Can I trust this field for a production workflow?
Who understands the weird edge cases?
Is this dataset safe to expose to an agent?
If I backfill this column, what systems will notice?

Those are workflow questions, and a catalog that cannot answer them is just a nicer UI for confusion.

Search is the shallow problem

Search is usually the first thing people ask for because the pain is easy to describe, but discovery almost never ends at search.

The harder problem starts after the user finds something plausible. Now, they need to know whether the dataset is right for their use case. That requires context of:

freshness
ownership
semantic meaning
known caveats
downstream consumers
access constraints
lineage and transformations
examples of real usage

A catalog that returns a table name without this context has only moved the confusion one click deeper.

Metadata systems should feel less like search engines and more like decision support on what to do next.

Usage is metadata too

The most underrated signal is usage.

Which datasets do people query repeatedly? Which tables power production jobs? Which fields appear in important dashboards? Which datasets are technically available but socially abandoned?

Static metadata tells you what exists, but usage metadata tells you what the organization actually trusts.

This distinction matters becuase a table can have a perfect owner field, a nice description, and a clean schema, but still be the wrong source for most work. On the flip side, another table may look ugly and still be the one every serious workflow depends on.

If the catalog ignores usage, it will often recommend the wrong kind of cleanliness.

Lineage has to answer operational questions

Lineage is one of those features everyone says they want, but lineage diagrams become theater if they do not answer specific questions.

Useful lineage helps with decisions like:

can I delete this field?
what happens if this upstream source is late?
which dashboards will change if this definition changes?
what production systems depend on this model?
where did this wrong number enter the graph?

The diagram is not the product. The answer is the product.

In AI systems, this gets more important. If an agent answers a question from a dataset, you need to know where the answer came from, which definitions were used, and whether the user even had access. Provenance stops being an audit nicety and becomes part of runtime correctness.

Governance should live in the path of work

Governance often fails by being adjacent to the workflow.

There is a policy page over here, a catalog over there, a Slack thread with the real caveats somewhere else, and application code enforcing permissions in a fourth place.

People do not ignore governance because they hate rules.

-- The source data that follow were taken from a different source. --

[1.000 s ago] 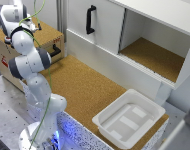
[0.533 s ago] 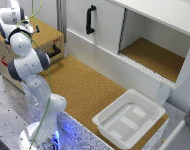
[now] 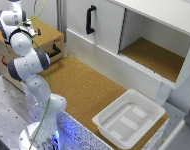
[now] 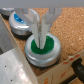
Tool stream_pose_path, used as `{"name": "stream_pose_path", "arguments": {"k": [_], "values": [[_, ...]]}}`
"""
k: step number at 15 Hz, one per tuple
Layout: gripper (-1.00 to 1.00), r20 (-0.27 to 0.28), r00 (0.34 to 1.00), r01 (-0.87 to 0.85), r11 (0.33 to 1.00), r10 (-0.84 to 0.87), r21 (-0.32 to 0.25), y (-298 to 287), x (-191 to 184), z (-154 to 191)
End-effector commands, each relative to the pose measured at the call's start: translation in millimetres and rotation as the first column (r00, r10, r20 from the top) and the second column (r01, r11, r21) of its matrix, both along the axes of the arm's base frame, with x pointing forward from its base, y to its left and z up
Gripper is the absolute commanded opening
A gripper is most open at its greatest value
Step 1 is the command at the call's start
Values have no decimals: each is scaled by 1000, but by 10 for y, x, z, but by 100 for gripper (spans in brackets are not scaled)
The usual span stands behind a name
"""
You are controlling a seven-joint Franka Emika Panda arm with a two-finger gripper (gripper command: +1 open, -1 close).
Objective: Turn on the green led light
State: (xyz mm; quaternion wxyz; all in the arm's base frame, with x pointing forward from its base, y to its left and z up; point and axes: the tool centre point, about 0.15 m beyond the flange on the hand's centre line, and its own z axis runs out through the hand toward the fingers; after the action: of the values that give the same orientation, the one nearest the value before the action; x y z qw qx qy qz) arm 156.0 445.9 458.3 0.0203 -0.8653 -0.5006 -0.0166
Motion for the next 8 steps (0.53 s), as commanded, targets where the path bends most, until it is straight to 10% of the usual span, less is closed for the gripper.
{"name": "stream_pose_path", "arguments": {"k": [1, 6, 7, 8], "values": [[-100, -121, 993, 6, 999, 1, 53, -34, 31, -430], [-100, -3, 1000, 28, 999, -28, 15, -93, -11, 266], [100, 35, 999, 19, 999, -20, 35, -78, -60, 610], [100, 87, 996, -5, 1000, 4, 18, -52, -120, 915]]}}
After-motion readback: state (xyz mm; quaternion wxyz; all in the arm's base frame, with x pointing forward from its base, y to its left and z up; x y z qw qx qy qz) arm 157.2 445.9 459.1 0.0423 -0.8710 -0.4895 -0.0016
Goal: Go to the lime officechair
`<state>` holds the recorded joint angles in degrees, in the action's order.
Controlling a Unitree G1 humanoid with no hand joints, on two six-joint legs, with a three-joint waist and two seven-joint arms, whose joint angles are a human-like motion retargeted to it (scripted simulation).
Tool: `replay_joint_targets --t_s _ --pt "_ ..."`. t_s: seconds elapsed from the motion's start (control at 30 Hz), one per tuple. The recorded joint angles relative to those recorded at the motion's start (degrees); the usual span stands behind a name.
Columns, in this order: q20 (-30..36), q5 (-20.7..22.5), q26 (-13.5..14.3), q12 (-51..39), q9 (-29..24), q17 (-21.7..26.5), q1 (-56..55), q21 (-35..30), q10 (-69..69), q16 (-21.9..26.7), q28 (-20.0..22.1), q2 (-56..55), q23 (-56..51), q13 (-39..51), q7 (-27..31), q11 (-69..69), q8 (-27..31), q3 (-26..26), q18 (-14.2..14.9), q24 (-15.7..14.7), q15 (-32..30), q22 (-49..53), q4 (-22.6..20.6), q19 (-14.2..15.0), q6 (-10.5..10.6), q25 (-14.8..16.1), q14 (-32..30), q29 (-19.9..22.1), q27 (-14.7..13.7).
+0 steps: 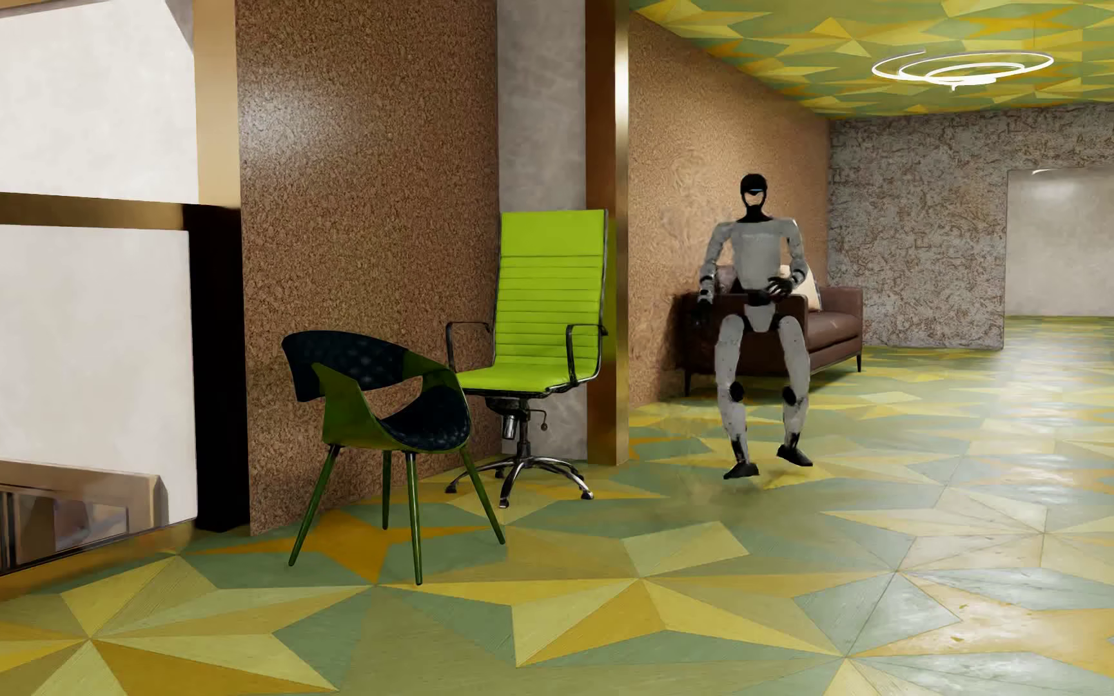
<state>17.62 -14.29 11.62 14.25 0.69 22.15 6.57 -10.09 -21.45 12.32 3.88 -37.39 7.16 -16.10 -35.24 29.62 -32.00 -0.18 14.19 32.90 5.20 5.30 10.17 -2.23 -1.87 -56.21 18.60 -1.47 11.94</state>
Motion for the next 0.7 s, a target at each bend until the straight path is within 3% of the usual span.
replay_joint_targets --t_s 0.03,0.07,0.13,0.17,0.2,0.23,0.27,0.33,0.37,0.4,0.5,0.53,0.57,0.6,0.7 --pt "-0.1 2.2 -0.5 -0.4 0.2 -2.0 1.8 3.7 -3.2 0.6 0.7 3.1 -1.6 -2.7 -0.3 -2.7 -3.0 -0.7 0.0 3.0 -2.2 -1.2 1.4 -10.9 -0.2 1.3 -1.5 0.2 0.0" --pt "-0.9 3.9 -0.6 0.2 0.1 -4.5 1.0 7.0 -12.4 0.9 1.2 5.4 -2.8 -5.5 2.3 -1.5 -1.9 -1.3 0.8 6.3 0.0 -2.1 5.3 -11.9 0.0 2.9 -6.7 0.7 -0.3" --pt "-3.7 8.0 -2.8 2.3 -0.9 -8.2 -7.2 10.5 -36.3 -1.3 2.6 8.8 -2.4 -7.1 10.3 3.4 0.9 -1.3 -11.1 12.6 5.8 -4.2 13.7 -12.0 1.3 2.3 -18.4 0.8 -0.3" --pt "-5.7 10.2 -3.3 4.4 -1.4 -9.0 -12.0 11.1 -44.6 -3.9 3.2 10.0 -1.1 -6.1 13.1 4.7 2.8 -0.7 -9.2 14.6 7.6 -5.3 15.3 -12.0 2.2 -0.9 -18.9 0.1 -0.7" --pt "-7.7 12.6 -3.3 6.2 -1.8 -9.3 -17.8 10.6 -49.7 -6.5 3.4 11.6 0.0 -4.5 17.6 4.2 5.5 0.3 -7.2 15.1 8.3 -6.3 12.9 -11.9 2.7 -4.6 -16.6 -0.8 -1.5" --pt "-9.7 14.9 -3.0 8.3 -1.9 -9.5 -22.7 9.6 -51.5 -8.1 3.3 13.7 0.9 -2.9 20.5 2.3 9.1 1.0 -3.8 14.1 8.3 -6.6 10.6 -11.3 2.9 -6.9 -15.5 -1.5 -3.1" --pt "-11.6 17.1 -3.0 10.1 -1.9 -10.1 -26.0 7.5 -50.1 -9.0 2.7 15.9 1.7 -0.8 20.7 0.1 13.0 1.6 -1.0 12.3 8.1 -7.0 10.6 -10.5 3.0 -7.0 -12.7 -2.3 -4.2" --pt "-14.9 20.1 -3.6 12.8 -1.7 -11.7 -30.4 3.0 -40.6 -8.9 1.0 20.0 3.0 2.7 18.9 -2.7 20.8 2.8 -2.2 9.7 8.9 -8.2 12.8 -8.5 3.3 -3.0 -7.8 -3.6 -5.7" --pt "-16.0 21.2 -4.8 13.7 -1.6 -12.7 -32.1 0.5 -33.5 -8.4 0.4 21.6 4.8 4.8 19.2 -3.1 24.5 3.4 -2.9 10.1 10.0 -7.8 13.3 -7.5 3.5 -0.9 -6.2 -3.8 -6.1" --pt "-17.3 22.2 -5.8 14.3 -1.6 -13.4 -33.7 -1.6 -26.0 -7.9 0.4 22.9 6.1 6.5 22.8 -3.0 28.5 3.9 -2.8 10.8 11.2 -7.9 12.4 -6.4 3.7 0.7 -6.4 -4.1 -6.2" --pt "-21.2 23.7 -8.0 14.5 -1.2 -14.4 -33.0 -5.3 -2.5 -8.1 1.6 26.3 9.4 8.8 43.4 -3.3 39.6 4.6 -0.6 10.5 14.0 -11.3 6.6 -3.0 4.6 2.8 -17.8 -2.2 -3.9" --pt "-22.1 23.3 -8.4 14.2 -1.1 -14.3 -31.4 -5.8 2.6 -8.4 2.0 27.1 11.1 8.7 46.8 -2.9 42.7 4.2 0.0 10.0 14.8 -13.1 4.9 -1.9 4.9 3.4 -20.5 -1.5 -2.4" --pt "-22.4 22.4 -8.8 13.8 -1.0 -13.8 -30.5 -5.8 2.2 -8.6 2.2 27.5 13.0 8.2 45.0 -2.2 45.2 3.5 0.0 9.4 15.6 -15.0 4.4 -0.8 5.2 4.2 -19.5 -0.9 -0.9" --pt "-22.2 21.6 -9.1 13.9 -1.0 -13.8 -29.8 -5.7 -0.4 -8.4 2.1 27.4 15.8 7.7 40.7 -0.4 47.1 2.9 0.1 9.1 16.9 -15.9 5.3 0.5 5.5 5.1 -13.3 0.1 0.9" --pt "-19.5 17.8 -12.2 9.1 -1.1 -11.7 -25.4 -0.2 -1.3 -7.5 1.9 24.9 22.7 4.8 30.8 5.8 51.9 2.1 -2.9 6.2 14.7 -23.0 3.6 3.5 5.5 10.3 -5.9 2.4 6.0"
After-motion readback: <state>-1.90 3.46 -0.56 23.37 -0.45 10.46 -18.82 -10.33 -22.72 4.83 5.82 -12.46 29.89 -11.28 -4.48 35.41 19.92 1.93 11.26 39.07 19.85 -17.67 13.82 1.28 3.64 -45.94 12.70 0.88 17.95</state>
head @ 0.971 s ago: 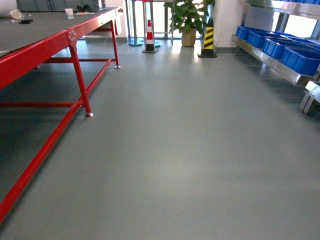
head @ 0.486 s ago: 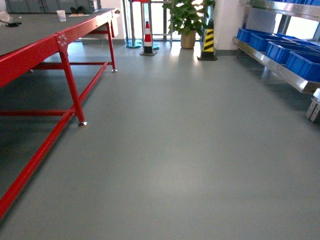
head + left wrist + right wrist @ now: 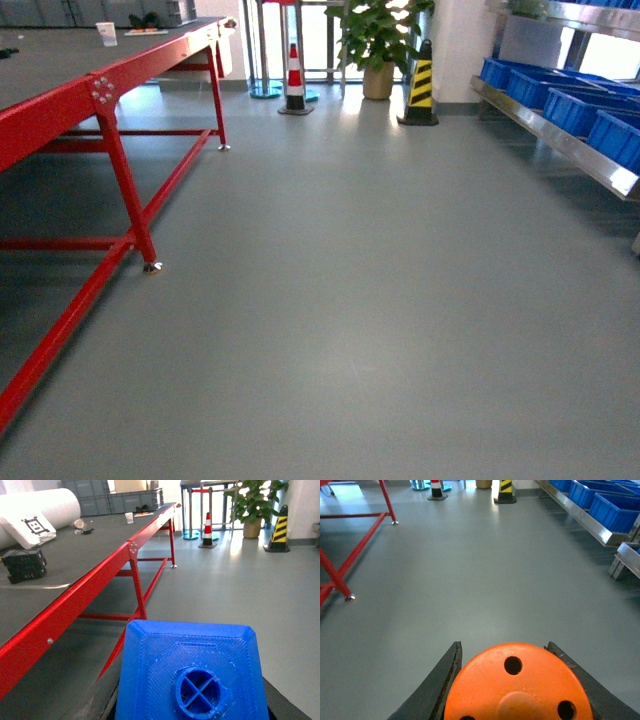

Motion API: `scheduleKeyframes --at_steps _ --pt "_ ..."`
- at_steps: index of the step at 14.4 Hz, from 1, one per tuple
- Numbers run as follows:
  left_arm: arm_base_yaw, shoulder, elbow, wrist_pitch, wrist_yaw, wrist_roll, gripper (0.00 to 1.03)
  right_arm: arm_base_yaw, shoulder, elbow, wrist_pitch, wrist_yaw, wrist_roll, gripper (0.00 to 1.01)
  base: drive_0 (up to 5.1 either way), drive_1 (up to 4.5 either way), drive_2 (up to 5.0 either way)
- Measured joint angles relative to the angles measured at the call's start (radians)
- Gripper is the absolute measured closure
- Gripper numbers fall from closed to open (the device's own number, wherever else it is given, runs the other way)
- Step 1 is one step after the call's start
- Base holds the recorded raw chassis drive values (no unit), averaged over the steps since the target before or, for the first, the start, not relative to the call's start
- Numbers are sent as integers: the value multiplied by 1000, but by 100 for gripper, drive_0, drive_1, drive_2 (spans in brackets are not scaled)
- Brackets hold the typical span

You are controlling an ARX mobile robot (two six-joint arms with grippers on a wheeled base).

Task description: Sort blue parts and orange caps into right shelf containers

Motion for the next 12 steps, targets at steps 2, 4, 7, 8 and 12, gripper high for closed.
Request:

They ignore governance because the correct path is slower than the path that works.

A good catalog shortens the correct path and should make ownership obvious. It should make access constraints visible before someone builds on data they cannot use. It should make certified definitions easy to choose and uncertified ones appropriately suspicious. It should connect the person asking the question to the person who knows the trap.

Governance works better when it is on that path, not posted up next to it.

Evaluate catalogs against jobs, not features

Start the evaluation with jobs people actually need to do.

For example:

an analyst needs to find the right revenue metric
an engineer needs to understand whether a field can be removed
a product team needs to expose warehouse-derived data in a production workflow
an agent needs to answer a question without crossing permission boundaries
a platform team needs to understand what breaks if a source changes

Then, test whether the catalog makes those jobs easier. That test is much harder to fake.

Where this lands

A data catalog is not valuable because it contains metadata. It is valuable because it reduces the amount of institutional memory required to do careful work.

A useful catalog is not the one with the most complete inventory. It is the one that matches the decisions users are already making: what to trust, what to use, what to change, what to avoid, and who to ask when the system stops being obvious.

Metadata is only useful when it positively influences behavior.